Menopausal Night Sweats

by Sharon Hopkins

Night sweats during menopause are also known as "sleep hyperhidrosis" which refers to profuse or mild sweating at night. Menopausal night sweats are similar to menopause hot flashes that are experienced by women going through menopause, during the day time. Sometimes night sweats can be so extreme that they may even disrupt the sleep of the woman which in turn negatively impacts other aspects of her routine life. Menopause symptoms are typically observed as chills, flushing, sudden and intense heat, severe nausea, headaches and even irregular heartbeat. Menopause, hot flashes, night sweats all tend to go hand in hand in women who are in their 40's or 50's on account of a complex interaction which results in fluctuating levels of estrogen. As a result, the hypothalamus which is that part of the brain that controls body temperature tends to get confused by these changes and if it senses a sudden rise in the body temperature it tries to cool the body down by triggering the sweat glands.

Hence, menopausal women suffering from night sweats and hot flashes often wake up chilly and drenched with sweat. Older men who are going through andropause are also known to suffer from night sweats. Some natural remedies for night sweats and menopause involve eating soy products such as tofu, Tempeh, soy milk, soy powder, miso and even whole soybeans as they tend to provide relief from menopause symptoms and help treatment of the condition. It has been observed that menopausal women who practice yoga, meditation and exercise do not experience severe menopausal symptoms. Additionally, being overweight and inactive tends to increase the frequency of night sweats and hot flashes during menopause; hence women are recommended to take up a healthy lifestyle and lose weight.

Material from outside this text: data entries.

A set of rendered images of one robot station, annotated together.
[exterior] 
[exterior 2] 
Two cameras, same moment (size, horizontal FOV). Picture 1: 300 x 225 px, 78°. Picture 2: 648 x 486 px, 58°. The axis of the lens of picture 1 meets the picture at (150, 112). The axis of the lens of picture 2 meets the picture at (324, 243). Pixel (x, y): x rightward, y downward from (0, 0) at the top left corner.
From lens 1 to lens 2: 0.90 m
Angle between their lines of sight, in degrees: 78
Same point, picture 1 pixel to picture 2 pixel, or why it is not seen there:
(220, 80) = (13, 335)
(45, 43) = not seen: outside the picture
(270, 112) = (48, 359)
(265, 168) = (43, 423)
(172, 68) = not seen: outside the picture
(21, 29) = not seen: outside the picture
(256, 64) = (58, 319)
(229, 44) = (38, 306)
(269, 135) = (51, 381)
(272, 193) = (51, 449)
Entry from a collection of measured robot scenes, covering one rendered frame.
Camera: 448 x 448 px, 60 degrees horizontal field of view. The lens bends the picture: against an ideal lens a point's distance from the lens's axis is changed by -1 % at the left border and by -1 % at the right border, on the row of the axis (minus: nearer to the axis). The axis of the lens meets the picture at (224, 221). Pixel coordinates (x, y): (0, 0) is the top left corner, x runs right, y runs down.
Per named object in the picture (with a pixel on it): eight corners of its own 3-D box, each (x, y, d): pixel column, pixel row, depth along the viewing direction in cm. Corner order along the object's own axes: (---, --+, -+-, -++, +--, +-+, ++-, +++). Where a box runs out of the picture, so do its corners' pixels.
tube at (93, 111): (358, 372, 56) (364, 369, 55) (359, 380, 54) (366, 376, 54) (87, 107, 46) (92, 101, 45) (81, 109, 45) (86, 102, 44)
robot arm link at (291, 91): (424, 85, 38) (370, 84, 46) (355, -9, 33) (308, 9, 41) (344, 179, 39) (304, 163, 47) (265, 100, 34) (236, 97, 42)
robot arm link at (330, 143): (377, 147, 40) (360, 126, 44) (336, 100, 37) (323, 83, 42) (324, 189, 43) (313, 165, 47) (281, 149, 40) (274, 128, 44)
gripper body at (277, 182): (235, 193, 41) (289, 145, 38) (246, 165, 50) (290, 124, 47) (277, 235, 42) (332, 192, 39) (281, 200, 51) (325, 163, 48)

Women experiencing menopause and night sweats usually observe a pattern in the frequency of the night sweats and hot flashes such as eating something spicy, smoking or even drinking alcohol after which the night sweats occur. Once the triggering factor is ascertained women can then avoid such food or activities. Women going through menopause should also keep themselves comfortable and cool as far as possible by always having the fan or air conditioning turned on. Similarly, they can also wear wicking pajamas which are made of a material that tends to draw sweat away from the skin and in turn reduces clamminess and sleep disruption. Consumption of the plant called cohosh is also known to help replace the estrogen levels in the body and thereby reduce the occurrence of night sweats.

Warning: The reader of this article should exercise all precautionary measures while following instructions on the home remedies from this article. Avoid using any of these products if you are allergic to it. The responsibility lies with the reader and not with the site or the writer.